At the end of the project we were facing some problems that were hard to tackle. The individual parts are HUNK executables that our layout tool strips and lays out on the floppy for the final demo. We had been using vlink for this, and things were mostly working fine.

However, we needed one “killer feature” that we couldn’t really get with vlink. We wanted “uninitialized bss”, which is not zero-initialized by the loader. This means that it’s garbage at runtime, but that’s fine for things you’re going to clear and render to anyway! On a background processing loader like our streamer just clearing all these large BSS buffers can be a significant time waster.

We were also unhappy with the debug information we could get out of vlink–we wanted all symbols (including local ones) for tools that I’ll describe later.

So I sat down and wrote a custom linker to replace vlink so we could have these features.
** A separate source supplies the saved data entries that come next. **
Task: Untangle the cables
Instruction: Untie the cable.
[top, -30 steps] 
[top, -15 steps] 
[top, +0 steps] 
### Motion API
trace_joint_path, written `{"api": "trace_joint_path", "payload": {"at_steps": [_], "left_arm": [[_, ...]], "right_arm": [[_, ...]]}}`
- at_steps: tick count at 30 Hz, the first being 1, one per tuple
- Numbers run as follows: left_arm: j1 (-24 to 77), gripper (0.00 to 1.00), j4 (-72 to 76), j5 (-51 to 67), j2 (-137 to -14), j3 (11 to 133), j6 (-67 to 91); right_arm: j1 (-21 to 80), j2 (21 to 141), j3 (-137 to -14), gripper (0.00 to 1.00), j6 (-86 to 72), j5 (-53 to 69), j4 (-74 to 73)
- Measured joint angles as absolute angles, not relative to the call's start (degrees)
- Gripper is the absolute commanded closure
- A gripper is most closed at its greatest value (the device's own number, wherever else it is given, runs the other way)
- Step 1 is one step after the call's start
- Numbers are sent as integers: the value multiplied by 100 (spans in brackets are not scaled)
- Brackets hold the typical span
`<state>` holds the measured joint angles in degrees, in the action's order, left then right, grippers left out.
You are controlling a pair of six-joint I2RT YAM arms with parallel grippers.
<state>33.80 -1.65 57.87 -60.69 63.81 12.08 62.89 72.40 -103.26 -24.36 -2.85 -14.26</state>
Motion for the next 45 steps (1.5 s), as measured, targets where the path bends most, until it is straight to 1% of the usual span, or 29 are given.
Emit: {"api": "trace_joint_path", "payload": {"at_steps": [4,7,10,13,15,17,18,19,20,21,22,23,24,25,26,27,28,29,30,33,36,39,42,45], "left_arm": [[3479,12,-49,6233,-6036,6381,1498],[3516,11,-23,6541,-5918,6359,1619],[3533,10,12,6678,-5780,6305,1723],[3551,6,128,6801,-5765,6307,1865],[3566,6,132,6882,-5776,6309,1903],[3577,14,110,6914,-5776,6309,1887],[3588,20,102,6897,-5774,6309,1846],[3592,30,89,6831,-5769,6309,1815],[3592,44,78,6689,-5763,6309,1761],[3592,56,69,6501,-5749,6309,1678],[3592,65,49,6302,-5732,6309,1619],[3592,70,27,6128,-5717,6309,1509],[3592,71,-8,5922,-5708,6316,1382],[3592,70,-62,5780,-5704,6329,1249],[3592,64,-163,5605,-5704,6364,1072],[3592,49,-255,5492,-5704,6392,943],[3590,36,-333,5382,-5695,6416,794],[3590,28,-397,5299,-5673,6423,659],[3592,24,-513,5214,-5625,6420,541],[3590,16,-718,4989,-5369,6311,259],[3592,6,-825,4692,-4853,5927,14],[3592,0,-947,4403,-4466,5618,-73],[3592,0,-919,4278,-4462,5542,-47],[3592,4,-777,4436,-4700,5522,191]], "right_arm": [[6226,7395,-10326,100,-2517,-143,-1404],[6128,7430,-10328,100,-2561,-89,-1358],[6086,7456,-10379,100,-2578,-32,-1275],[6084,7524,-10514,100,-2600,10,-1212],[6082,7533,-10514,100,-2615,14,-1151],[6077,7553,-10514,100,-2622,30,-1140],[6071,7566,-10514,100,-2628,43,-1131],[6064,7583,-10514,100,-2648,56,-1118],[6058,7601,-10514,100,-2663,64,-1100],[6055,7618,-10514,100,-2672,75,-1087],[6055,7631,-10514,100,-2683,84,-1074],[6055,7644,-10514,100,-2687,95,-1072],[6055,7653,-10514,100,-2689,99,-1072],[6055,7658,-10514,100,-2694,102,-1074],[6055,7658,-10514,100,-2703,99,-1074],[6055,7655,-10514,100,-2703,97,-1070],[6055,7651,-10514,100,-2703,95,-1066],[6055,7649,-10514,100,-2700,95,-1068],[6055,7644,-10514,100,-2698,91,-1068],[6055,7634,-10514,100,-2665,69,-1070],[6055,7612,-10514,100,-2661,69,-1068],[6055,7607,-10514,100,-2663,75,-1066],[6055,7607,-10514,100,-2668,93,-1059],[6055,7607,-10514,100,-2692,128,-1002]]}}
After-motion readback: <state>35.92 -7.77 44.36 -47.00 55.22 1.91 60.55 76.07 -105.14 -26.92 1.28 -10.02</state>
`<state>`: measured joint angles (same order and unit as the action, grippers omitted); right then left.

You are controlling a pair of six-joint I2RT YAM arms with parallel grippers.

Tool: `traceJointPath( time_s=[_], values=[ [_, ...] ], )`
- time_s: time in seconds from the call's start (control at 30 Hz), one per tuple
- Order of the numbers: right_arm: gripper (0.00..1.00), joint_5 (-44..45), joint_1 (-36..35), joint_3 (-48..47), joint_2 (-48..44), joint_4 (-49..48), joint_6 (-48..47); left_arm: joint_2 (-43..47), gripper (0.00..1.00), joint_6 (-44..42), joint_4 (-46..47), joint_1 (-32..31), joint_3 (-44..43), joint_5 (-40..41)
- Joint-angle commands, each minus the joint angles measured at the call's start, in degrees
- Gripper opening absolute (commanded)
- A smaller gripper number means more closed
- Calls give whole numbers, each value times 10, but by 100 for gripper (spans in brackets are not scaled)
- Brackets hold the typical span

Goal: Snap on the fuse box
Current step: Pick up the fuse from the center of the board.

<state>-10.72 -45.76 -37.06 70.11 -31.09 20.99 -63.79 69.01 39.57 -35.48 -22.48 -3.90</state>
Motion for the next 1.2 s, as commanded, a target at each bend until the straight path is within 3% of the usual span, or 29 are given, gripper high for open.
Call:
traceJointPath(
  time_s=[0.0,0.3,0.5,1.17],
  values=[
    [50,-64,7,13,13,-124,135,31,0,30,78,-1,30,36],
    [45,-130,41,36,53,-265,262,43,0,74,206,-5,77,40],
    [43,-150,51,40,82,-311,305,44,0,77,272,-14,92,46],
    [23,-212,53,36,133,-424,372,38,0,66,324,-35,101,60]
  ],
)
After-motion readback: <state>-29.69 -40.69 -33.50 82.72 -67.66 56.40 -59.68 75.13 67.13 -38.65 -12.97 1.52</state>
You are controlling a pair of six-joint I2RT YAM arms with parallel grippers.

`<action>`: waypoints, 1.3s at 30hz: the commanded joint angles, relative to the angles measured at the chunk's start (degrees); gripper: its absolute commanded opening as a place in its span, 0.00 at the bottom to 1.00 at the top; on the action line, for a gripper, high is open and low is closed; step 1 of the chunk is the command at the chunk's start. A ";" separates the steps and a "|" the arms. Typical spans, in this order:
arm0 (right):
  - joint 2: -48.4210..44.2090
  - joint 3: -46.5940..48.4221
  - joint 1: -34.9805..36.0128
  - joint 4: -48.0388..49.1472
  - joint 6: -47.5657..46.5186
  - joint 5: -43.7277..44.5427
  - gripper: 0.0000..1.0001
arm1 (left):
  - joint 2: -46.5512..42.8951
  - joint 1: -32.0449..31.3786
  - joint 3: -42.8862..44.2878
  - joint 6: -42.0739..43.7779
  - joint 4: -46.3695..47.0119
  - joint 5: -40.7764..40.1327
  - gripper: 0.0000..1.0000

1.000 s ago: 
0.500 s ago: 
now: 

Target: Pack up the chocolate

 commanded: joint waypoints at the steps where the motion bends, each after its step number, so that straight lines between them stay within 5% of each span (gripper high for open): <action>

In the end it was a very quick job (just a few nights) and I was surprised how little code it was in the end.

A return to C

About 18 months before we shipped the demo we had amassed a lot of individual programs that made up the parts. While they shared code where possible, there was still a lot of boilerplate to write. It’s also unnecessary to write “artsy” parts in assembly. Most of the high-level code in each part just kicks off a few blits or calls out to highly optimized routines for 3D.

So we explored various options for C compilation. We discarded VBCC as we weren’t happy with the code generation in many cases, and we had to fix plenty of bugs in it when we shipped A1200 demos.

We ended up making a slightly custom build of bebbo’s GCC port. We simply changed the ABI to use more registers to make function calls quicker.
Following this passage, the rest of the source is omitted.